Exercise details => Using the string "panel" as the key, pull each matching line out of the records below.

Working data =>
════════

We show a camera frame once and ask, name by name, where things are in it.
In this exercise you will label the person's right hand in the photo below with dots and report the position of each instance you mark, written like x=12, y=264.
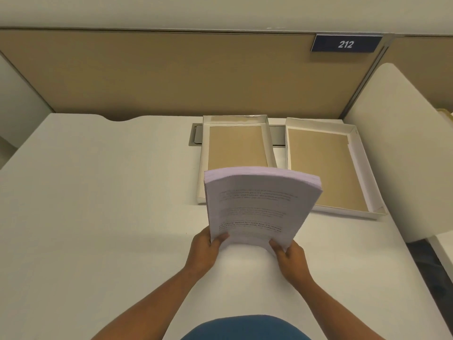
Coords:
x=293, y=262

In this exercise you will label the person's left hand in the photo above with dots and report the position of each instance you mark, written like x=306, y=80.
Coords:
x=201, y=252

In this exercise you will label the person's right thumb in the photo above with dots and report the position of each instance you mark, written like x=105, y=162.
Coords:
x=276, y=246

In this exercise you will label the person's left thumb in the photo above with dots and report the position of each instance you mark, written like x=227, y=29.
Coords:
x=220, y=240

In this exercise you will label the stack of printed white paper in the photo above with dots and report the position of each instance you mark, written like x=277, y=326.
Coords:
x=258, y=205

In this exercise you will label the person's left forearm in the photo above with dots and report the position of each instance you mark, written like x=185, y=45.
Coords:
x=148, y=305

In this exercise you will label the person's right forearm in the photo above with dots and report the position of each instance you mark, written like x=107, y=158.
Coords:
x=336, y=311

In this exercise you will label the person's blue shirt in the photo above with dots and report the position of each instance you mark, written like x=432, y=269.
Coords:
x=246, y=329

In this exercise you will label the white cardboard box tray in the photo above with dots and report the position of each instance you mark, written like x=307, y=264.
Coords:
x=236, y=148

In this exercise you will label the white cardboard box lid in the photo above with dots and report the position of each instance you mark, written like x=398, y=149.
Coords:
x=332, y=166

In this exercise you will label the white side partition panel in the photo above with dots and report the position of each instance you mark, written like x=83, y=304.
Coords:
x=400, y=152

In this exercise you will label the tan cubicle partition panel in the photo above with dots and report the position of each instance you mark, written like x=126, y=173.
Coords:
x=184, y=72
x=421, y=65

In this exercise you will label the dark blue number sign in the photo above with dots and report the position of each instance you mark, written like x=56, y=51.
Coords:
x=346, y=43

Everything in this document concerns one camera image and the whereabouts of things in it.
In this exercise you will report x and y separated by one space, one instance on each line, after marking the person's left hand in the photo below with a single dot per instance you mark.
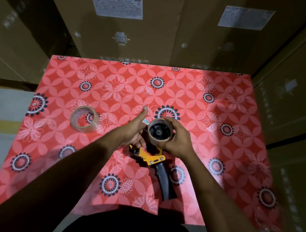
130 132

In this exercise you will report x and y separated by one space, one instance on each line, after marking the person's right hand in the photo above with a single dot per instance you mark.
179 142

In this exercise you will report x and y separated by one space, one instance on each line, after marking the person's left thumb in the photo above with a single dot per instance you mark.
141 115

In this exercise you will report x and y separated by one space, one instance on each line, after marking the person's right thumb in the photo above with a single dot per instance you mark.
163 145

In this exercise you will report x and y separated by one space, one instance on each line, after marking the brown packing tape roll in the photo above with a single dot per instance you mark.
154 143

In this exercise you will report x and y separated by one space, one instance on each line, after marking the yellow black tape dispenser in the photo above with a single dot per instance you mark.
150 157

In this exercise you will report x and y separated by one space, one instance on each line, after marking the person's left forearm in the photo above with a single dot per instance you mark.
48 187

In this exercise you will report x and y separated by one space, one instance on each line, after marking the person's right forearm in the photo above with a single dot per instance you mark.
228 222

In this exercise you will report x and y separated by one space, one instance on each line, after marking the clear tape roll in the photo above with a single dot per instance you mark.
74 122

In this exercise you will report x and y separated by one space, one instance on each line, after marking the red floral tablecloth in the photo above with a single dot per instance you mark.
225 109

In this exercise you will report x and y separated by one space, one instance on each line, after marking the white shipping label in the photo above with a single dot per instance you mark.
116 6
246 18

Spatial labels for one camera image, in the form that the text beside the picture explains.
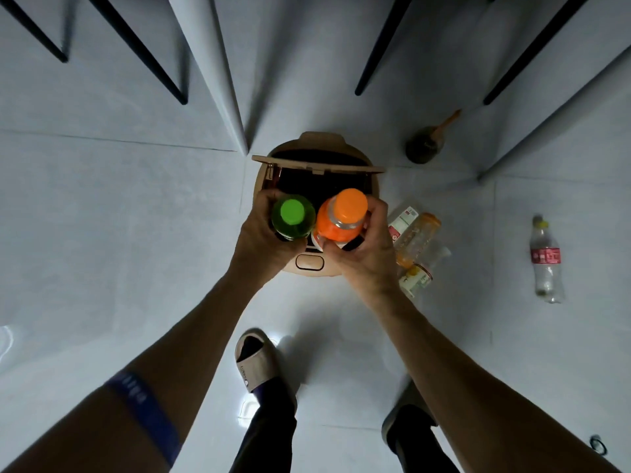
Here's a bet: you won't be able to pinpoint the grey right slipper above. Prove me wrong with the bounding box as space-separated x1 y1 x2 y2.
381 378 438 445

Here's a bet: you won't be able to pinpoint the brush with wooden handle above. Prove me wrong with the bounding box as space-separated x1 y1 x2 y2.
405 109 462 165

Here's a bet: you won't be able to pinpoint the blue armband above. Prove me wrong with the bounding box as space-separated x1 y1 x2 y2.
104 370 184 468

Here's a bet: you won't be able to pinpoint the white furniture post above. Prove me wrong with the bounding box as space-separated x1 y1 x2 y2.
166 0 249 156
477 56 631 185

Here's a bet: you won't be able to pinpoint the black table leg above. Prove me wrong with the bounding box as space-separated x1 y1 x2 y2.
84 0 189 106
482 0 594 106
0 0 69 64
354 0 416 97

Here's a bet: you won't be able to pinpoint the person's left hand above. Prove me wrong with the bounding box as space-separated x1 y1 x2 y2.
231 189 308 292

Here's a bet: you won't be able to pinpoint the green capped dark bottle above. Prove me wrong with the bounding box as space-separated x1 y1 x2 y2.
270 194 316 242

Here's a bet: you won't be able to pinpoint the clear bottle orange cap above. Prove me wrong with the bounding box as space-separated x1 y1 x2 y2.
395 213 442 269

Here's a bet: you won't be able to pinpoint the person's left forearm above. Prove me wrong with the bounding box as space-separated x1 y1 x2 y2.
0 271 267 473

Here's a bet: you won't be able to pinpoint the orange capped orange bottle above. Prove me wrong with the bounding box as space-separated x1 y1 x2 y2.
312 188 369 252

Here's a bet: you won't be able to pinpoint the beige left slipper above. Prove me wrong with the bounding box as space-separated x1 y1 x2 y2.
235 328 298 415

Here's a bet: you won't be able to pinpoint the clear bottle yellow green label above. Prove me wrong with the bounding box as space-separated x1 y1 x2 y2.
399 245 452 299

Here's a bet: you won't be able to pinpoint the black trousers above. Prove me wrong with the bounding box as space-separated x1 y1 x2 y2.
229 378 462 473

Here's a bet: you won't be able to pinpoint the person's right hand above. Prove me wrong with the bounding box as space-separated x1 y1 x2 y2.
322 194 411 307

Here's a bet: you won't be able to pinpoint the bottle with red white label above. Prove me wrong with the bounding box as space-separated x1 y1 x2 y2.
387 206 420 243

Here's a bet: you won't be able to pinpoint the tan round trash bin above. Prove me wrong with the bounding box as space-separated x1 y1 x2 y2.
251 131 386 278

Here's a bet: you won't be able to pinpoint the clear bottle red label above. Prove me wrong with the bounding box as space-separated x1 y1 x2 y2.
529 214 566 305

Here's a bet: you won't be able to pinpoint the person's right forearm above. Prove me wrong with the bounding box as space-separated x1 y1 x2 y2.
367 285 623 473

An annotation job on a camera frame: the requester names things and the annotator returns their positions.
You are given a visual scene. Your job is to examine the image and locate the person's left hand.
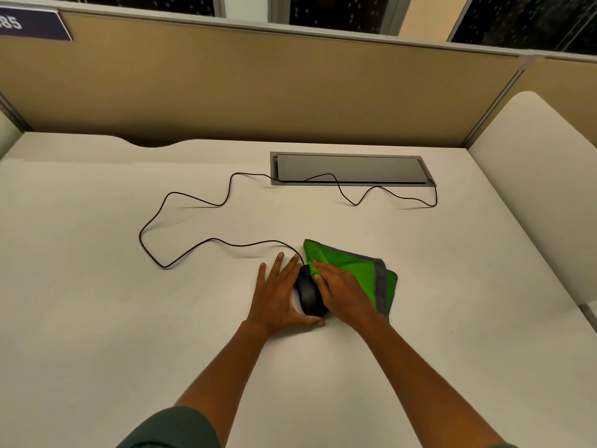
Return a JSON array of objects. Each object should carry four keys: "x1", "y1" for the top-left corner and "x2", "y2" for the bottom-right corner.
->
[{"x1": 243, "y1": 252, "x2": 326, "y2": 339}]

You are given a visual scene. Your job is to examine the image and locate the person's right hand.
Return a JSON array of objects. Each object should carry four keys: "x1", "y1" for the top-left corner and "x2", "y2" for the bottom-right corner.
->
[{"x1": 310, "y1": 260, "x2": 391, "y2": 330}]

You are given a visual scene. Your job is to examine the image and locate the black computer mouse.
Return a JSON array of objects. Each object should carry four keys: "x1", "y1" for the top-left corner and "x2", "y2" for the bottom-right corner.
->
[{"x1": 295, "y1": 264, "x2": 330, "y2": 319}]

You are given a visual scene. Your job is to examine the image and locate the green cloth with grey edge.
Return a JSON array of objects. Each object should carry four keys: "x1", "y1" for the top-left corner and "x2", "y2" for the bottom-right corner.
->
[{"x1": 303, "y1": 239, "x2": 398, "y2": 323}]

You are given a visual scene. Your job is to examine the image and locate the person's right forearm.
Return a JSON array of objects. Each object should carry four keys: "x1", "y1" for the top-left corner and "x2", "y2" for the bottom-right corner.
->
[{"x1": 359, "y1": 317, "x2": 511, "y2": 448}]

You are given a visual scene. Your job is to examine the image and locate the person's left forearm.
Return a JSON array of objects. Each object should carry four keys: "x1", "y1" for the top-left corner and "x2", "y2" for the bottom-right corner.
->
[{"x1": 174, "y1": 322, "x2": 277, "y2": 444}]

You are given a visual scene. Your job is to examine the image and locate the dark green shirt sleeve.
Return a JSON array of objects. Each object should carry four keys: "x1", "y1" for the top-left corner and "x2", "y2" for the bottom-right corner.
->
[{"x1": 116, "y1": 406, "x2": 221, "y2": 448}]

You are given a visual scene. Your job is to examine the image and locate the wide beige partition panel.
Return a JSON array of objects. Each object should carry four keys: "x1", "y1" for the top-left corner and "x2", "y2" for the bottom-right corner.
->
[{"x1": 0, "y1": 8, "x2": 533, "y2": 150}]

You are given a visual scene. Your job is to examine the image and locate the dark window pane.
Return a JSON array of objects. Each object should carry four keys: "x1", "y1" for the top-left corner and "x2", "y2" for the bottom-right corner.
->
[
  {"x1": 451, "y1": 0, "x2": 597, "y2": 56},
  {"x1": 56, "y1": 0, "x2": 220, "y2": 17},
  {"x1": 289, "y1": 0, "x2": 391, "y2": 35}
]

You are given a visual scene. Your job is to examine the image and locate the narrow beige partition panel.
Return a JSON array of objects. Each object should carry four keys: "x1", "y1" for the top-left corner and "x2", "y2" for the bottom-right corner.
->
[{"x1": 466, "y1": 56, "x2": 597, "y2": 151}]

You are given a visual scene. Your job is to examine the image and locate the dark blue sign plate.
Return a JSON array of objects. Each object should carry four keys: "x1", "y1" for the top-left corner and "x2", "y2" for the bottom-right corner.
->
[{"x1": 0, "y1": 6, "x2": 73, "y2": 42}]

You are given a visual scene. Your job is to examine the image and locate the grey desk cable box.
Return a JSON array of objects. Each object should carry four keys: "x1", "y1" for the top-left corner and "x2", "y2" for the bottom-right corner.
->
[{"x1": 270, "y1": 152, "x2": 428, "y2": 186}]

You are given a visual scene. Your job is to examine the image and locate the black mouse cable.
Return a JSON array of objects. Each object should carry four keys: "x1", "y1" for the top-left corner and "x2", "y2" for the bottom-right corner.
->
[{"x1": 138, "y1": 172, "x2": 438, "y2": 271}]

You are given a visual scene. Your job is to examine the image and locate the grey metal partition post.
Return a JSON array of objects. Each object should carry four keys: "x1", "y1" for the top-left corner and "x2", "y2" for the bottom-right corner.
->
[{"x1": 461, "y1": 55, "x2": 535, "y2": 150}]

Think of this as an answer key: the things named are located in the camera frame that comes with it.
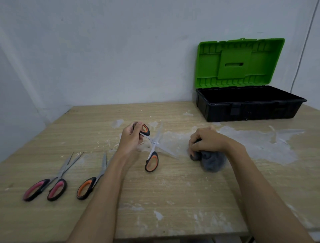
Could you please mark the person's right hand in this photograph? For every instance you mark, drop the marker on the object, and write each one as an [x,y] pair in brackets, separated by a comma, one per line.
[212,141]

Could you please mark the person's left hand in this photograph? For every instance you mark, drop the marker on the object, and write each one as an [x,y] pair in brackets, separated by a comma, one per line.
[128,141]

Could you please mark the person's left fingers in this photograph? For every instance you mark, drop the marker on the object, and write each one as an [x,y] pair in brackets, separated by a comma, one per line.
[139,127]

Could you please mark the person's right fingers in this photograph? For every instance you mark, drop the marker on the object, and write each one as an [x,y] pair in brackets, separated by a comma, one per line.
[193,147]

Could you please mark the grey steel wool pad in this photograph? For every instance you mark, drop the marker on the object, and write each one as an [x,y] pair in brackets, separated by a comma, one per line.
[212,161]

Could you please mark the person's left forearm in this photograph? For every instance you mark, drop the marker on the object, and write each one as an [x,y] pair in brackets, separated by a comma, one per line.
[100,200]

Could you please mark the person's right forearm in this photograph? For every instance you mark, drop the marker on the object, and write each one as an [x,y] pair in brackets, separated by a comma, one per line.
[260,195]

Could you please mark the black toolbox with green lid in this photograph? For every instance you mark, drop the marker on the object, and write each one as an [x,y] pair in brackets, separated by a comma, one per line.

════════

Written answer =>
In this exercise you will label the white side partition panel in the photo above with dots and report the position of each instance you mark, written like x=83, y=304.
In this exercise you will label the tan cubicle partition panel in the photo above with dots and report the position of each instance you mark, written like x=126, y=173.
You are given a visual scene. Your job is to examine the image and locate the wide beige partition panel.
You are given a visual scene. Your job is to examine the image and locate the narrow beige partition panel.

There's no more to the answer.